> [ABOUT THIS TASK] Would you please copy all of the data exactly, skipping the images?

═════ DATA PROVIDED ═════

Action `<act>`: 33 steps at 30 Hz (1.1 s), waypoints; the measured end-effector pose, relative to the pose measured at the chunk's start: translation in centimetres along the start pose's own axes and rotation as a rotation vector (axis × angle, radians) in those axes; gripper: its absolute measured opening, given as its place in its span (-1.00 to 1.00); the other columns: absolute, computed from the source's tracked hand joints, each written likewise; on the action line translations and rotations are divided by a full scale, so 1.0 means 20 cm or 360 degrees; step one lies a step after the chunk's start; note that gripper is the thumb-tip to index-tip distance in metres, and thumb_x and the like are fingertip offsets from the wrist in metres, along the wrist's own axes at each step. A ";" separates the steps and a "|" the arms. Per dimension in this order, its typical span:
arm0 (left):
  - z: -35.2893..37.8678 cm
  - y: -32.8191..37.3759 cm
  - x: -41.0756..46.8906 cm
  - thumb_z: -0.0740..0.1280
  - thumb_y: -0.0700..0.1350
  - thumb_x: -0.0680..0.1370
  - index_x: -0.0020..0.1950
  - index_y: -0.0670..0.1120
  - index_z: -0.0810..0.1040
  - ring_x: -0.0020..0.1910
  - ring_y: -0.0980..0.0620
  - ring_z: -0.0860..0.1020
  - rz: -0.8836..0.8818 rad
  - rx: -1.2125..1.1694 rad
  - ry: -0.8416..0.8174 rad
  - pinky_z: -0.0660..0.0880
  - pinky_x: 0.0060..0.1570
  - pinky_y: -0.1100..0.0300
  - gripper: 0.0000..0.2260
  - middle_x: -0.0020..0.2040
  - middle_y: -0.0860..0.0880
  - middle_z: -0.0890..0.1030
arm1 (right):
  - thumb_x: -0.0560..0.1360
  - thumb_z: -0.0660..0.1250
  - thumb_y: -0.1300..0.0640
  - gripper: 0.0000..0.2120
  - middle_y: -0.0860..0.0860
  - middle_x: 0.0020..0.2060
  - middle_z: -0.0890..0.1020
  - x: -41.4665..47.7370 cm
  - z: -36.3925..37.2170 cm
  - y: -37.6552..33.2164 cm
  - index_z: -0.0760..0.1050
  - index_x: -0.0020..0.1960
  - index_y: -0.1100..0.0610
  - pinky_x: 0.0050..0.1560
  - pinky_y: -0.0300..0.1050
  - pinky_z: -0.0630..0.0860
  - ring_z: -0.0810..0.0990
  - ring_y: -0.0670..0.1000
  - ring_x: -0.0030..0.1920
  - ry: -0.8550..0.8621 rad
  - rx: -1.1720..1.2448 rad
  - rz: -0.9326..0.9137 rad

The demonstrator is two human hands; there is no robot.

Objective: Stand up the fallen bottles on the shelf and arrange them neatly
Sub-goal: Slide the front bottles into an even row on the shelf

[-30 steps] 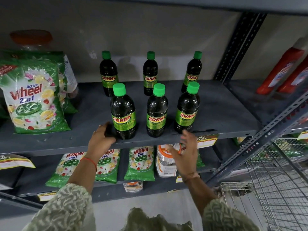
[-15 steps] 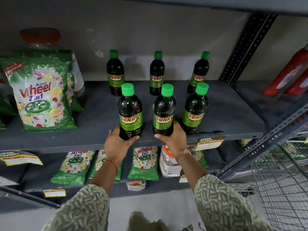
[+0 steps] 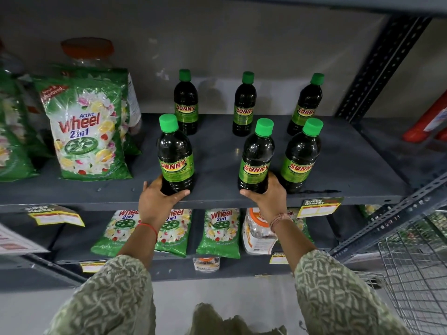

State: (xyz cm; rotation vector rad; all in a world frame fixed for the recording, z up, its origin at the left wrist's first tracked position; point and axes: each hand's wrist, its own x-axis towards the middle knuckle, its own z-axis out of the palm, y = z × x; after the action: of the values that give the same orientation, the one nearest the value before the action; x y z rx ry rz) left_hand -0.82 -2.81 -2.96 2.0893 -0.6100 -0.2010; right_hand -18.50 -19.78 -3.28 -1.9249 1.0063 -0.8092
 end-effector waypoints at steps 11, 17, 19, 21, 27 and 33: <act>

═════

> [TASK RESPONSE]
Action `<act>`: 33 steps at 30 Hz (1.1 s), waypoints; the measured end-effector pose, relative to the pose measured at the chunk's start: translation in centimetres along the start pose's own axes and rotation as a rotation vector (axis × angle, radians) in those axes; gripper: its absolute measured opening, given as its place in its span (-1.00 to 1.00); the other columns: absolute, computed from the source's tracked hand joints, each written likewise; on the action line translations and rotations are divided by a full scale, so 1.0 means 20 cm or 360 degrees; step one lies a step after the chunk's start; note that gripper is the thumb-tip to index-tip distance in metres, and thumb_x and the like are fingertip offsets from the wrist in metres, along the wrist's own axes at each step. A ";" separates the steps and a "|" the arms. Per dimension in this order, its typical span:
arm0 (left):
  - z: -35.2893..37.8678 cm
  - y: -32.8191..37.3759 cm
  - x: -41.0756..46.8906 cm
  - thumb_z: -0.0740..0.1280
  - thumb_y: -0.0700..0.1350
  - thumb_x: -0.0680..0.1370
  - index_x: -0.0020..0.1950
  - index_y: -0.0670..0.1120
  - index_z: -0.0810..0.1040
  - ring_x: -0.0020..0.1910
  - ring_y: -0.0980..0.0620
  - ring_z: -0.0860..0.1020
  - rz: -0.8836..0.8818 rad
  - rx: -1.2125..1.1694 rad
  - ry: -0.8416..0.8174 rad
  - pinky_z: -0.0660..0.0880
  - pinky_x: 0.0060..0.1570
  - pinky_y: -0.1100..0.0300
  - gripper: 0.0000..0.2260
  - middle_x: -0.0020..0.2040
  - middle_y: -0.0860..0.0880
  - middle_z: -0.0890..0.1030
arm1 (right):
  - thumb_x: -0.0560..0.1360
  - thumb_z: -0.0660..0.1250
  - thumb_y: -0.1300..0.0640
  - gripper: 0.0000..0.2120
  - middle_y: -0.0860..0.0860
  - middle_x: 0.0020..0.2060
  - middle_z: -0.0890..0.1020
  - x: -41.4665..47.7370 cm
  - z: -36.3925..37.2170 cm
  - y: -37.6552..33.2164 cm
  - index_z: -0.0760..0.1050
  - index_x: -0.0020..0.1960
  - index_y: -0.1100..0.0610
  - pinky_x: 0.0050..0.1560
  - pinky_y: -0.0300..0.1050
  - pinky_z: -0.0630..0.0860
  - ring_z: -0.0810..0.0990
  - ring_y: -0.0670..0.1000
  - ring_x: -0.0030..0.1920
  - ry: -0.8550..0.8621 rad
  - rx: -1.1720..1.2448 rad
  - rz: -0.9326..0.9137 rad

The demonstrator is two human hands; there is no robot.

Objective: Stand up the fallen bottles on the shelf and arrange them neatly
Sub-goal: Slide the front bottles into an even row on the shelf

[-30 steps] 
[-15 steps] 
[+0 steps] 

State: (xyz cm; rotation vector rad; all in a world frame fixed for the recording, z up, its origin at the left wrist's first tracked position; point and axes: each hand's wrist, its own x-axis towards the middle knuckle, its own z-axis out of the palm, y = z × x; after the action: of the values that give the same orientation, the one nearest the value before the action; x y z rx ry rz) left_hand -0.82 -2.81 -2.96 2.0893 -0.6100 -0.2010; right_hand -18.50 -19.78 -3.28 -1.9249 1.0063 -0.8092
 end-effector waypoints at steps 11, 17, 19, 21, 27 and 33: <act>

Nothing further is required of the output.